Ausgangs­ge­richte haben Anforderungen an Erfolgsaussicht beabsichtigter Rechts­ver­folgung überspannt und Zweck der Prozess­kos­tenhilfe verfehlt

Bei Anwendung dieser Maßstäbe erweist sich die Verfas­sungs­be­schwerde als begründet. Die Ausgangs­ge­richte haben die Anforderungen an die Erfolgsaussicht der beabsichtigten Rechts­ver­folgung überspannt und dadurch den Zweck der Prozess­kos­tenhilfe verfehlt, dem Unbemittelten den weitgehend gleichen Zugang zu Gericht zu ermöglichen.

Die Ausgangs­ge­richte haben schwierige und bislang ungeklärte Rechtsfragen im Prozess­kos­ten­hil­fe­ver­fahren entschieden. In der Literatur wird bereits formal die Ermächtigung der Bunde­s­ärz­te­kammer zum Erlass von Richtlinien in Frage gestellt. Inhaltlich wird an den Richtlinien kritisiert, dass die unzureichende Mitwirkung des Patienten zu einer Kontra­in­di­kation gegen die Aufnahme in die Warteliste führen kann. Soweit die Richtlinien ferner vorsehen, dass die unzureichende Mitwirkung auch auf sprachlichen Verstän­di­gungs­schwie­rig­keiten beruhen kann, lasse dies die Möglichkeit außer Acht, einen Dolmetscher hinzuzuziehen. Auf die Beantwortung dieser - von der Rechtsprechung bislang nicht geklärten - Fragen kommt es für die Beurteilung der vom Beschwer­de­führer geltend gemachten Ansprüche an.

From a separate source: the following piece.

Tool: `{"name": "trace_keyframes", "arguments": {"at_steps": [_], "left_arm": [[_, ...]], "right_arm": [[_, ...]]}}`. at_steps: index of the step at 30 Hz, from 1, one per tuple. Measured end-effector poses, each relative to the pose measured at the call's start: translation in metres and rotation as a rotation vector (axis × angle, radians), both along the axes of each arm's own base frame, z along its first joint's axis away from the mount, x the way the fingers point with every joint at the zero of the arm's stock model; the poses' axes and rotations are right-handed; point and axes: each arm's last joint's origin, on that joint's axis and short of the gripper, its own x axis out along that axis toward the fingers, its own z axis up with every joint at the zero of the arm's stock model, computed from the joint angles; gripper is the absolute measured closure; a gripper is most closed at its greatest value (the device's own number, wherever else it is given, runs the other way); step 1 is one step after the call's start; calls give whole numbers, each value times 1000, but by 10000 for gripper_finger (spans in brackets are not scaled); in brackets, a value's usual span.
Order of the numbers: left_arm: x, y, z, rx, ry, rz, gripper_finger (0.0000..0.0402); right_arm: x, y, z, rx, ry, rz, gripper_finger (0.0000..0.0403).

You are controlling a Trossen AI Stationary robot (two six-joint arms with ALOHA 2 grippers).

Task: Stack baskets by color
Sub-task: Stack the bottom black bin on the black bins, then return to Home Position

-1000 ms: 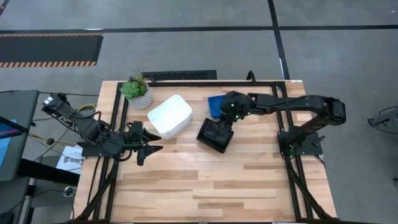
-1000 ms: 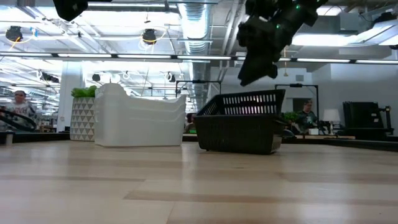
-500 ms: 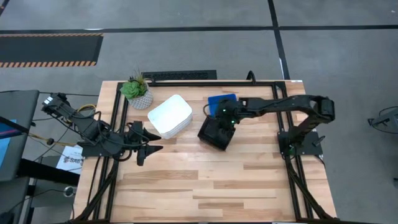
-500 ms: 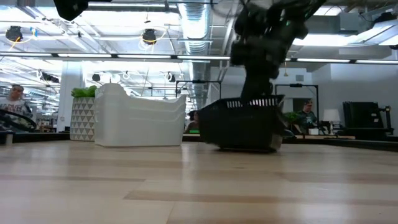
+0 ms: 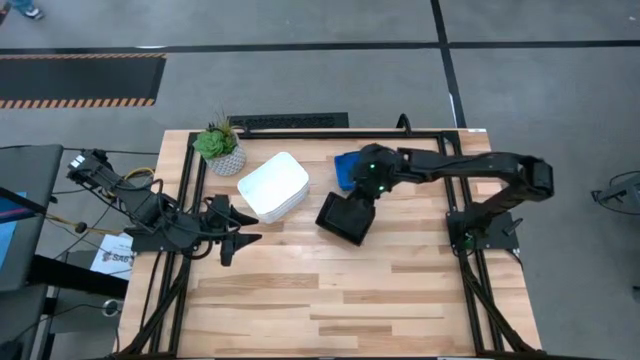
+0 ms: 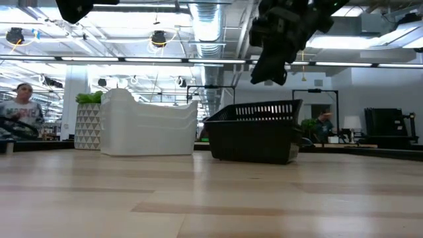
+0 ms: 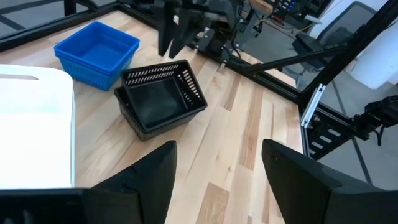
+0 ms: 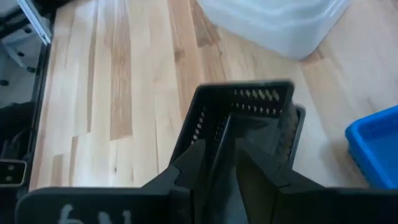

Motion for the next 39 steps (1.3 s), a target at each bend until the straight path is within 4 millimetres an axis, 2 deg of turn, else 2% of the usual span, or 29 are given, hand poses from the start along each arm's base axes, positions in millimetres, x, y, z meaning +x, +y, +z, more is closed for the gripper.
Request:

Beweisaufnahme wäre ernsthaft in Betracht gekommen

Eine Verletzung der Rechts­schutz­gleichheit liegt außerdem darin, dass die Ausgangs­ge­richte Prozess­kos­tenhilfe verweigert haben, obwohl eine Beweisaufnahme ernsthaft in Betracht kam sowie keine konkreten und nachvoll­ziehbaren Anhaltspunkte dafür vorlagen, dass diese mit großer Wahrschein­lichkeit zum Nachteil des Beschwer­de­führers ausgehen würde.

Beschwer­de­führer hätte im Haupt­sa­che­ver­fahren neben benannter Zeugin vernommen beziehungsweise angehört werden müssen

Für die im Ausgangs­ver­fahren zwischen den Beteiligten streitige Frage, ob ein Gespräch des Beschwer­de­führers mit einer psychologisch erfahrenen Person stattgefunden hat, kommt eine Beweisaufnahme ernsthaft in Betracht. Diese Frage ist entschei­dungs­er­heblich, da nach den Richtlinien der Rat einer psychologisch erfahrenen Person einzuholen ist, bevor die Aufnahme in die Warteliste endgültig abgelehnt wird. Im Haupt­sa­che­ver­fahren hätte neben der vom Krankenhaus benannten Zeugin auch der Beschwer­de­führer vernommen beziehungsweise angehört werden müssen, da es um ein entschei­dungs­er­heb­liches Gespräch unter vier Augen zwischen einer Zeugin und dem Beschwer­de­führer als Partei des Ausgangs­ver­fahrens ging.